What is expected:
For the listing below, report all lines that hold the word "cable".

Data provided:
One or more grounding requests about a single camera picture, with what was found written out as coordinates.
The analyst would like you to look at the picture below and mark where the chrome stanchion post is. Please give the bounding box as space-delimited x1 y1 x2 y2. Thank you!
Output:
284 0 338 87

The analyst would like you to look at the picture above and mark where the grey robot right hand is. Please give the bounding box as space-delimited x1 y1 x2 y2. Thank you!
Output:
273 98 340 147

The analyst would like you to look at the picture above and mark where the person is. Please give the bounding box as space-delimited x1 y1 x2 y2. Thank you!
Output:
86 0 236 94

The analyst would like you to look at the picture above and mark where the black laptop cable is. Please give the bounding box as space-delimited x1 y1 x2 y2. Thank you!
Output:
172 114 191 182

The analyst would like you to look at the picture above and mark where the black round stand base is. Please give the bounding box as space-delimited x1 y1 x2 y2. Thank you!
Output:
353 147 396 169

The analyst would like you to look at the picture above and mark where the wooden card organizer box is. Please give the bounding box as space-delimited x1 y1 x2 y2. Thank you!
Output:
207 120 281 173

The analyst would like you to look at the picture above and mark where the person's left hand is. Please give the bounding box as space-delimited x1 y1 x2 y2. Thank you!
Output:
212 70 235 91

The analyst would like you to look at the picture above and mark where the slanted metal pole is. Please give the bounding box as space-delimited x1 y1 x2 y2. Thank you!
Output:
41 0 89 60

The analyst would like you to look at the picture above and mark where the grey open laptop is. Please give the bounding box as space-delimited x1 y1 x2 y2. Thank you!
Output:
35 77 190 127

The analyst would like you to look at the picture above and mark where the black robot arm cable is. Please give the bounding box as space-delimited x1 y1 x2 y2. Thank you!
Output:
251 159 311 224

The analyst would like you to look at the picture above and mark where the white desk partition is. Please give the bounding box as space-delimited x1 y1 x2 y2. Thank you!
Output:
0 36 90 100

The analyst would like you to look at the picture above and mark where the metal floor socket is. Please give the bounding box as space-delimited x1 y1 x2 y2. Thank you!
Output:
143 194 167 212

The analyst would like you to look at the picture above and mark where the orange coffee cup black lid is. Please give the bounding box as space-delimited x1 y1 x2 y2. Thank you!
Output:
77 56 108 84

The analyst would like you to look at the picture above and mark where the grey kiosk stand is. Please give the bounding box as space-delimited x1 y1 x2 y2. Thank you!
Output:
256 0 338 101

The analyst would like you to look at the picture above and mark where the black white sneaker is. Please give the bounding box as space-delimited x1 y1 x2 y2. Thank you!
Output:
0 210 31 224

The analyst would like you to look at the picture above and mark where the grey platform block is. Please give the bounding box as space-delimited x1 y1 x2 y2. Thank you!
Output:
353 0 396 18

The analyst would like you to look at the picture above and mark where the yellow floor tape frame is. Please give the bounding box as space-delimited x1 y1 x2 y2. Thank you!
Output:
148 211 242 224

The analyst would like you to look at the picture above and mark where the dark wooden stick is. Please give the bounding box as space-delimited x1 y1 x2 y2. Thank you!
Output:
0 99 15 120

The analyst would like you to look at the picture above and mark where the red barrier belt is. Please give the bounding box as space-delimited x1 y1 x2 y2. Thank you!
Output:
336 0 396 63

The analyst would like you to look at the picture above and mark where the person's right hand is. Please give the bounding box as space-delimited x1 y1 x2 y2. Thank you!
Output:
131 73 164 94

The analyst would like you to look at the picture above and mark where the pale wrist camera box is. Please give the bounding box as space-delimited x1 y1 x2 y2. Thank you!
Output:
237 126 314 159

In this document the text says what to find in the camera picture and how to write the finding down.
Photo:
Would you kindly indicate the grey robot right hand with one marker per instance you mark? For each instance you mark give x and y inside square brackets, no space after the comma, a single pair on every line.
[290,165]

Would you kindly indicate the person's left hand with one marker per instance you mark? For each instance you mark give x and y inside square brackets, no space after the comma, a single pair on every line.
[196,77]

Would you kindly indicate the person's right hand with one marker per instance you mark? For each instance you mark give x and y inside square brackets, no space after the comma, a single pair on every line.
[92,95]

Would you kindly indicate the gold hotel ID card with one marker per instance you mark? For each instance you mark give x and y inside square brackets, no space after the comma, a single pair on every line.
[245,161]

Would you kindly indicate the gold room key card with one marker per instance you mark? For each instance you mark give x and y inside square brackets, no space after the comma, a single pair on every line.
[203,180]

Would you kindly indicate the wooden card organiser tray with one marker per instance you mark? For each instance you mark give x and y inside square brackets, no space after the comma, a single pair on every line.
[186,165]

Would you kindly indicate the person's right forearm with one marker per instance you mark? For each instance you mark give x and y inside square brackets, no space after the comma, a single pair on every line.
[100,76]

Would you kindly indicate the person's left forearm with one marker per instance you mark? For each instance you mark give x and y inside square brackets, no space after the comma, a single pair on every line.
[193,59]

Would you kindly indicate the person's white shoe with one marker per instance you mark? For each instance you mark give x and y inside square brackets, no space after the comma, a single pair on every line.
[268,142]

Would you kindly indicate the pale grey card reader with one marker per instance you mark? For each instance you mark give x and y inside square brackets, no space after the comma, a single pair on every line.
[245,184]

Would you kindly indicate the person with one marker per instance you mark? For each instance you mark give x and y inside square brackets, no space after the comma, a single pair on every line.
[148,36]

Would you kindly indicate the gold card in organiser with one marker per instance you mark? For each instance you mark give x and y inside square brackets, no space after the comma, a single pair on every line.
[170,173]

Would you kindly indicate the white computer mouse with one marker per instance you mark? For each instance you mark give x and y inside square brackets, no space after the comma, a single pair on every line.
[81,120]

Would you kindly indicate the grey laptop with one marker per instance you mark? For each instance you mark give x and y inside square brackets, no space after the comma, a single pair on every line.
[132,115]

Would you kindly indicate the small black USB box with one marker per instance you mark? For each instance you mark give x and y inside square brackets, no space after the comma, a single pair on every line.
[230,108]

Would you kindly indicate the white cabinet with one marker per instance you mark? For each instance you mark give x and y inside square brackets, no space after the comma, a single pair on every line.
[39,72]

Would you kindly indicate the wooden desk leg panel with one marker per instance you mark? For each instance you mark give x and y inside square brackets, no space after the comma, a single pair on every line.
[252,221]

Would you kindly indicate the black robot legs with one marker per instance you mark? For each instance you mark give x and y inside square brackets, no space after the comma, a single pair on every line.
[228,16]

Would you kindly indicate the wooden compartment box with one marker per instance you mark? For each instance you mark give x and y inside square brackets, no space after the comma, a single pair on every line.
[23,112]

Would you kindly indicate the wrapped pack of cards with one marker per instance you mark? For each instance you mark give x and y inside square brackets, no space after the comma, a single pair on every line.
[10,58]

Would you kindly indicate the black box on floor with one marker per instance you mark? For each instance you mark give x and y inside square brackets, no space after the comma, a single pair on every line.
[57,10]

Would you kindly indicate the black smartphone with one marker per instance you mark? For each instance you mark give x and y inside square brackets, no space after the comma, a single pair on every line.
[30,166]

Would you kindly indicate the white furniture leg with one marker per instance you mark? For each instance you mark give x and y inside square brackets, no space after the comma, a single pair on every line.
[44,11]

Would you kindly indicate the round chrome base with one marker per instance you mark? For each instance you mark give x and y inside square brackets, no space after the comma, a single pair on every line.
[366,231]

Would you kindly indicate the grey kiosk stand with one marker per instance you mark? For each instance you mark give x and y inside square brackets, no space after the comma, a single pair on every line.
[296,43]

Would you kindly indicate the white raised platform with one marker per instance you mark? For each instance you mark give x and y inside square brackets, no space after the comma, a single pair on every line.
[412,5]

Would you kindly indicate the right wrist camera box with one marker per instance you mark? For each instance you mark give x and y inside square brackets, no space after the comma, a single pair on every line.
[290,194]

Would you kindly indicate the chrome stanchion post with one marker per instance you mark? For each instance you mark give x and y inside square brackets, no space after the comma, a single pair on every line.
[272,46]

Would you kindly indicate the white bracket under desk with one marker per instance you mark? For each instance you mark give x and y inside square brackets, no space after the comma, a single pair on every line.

Exercise solution:
The analyst would like you to look at the picture above and mark where the black laptop cable is. Please give the bounding box as space-delimited x1 y1 x2 y2. Thank you!
The analyst would like you to look at the picture above and mark where the black robot arm cable is. Please give the bounding box as space-delimited x1 y1 x2 y2. Thank you!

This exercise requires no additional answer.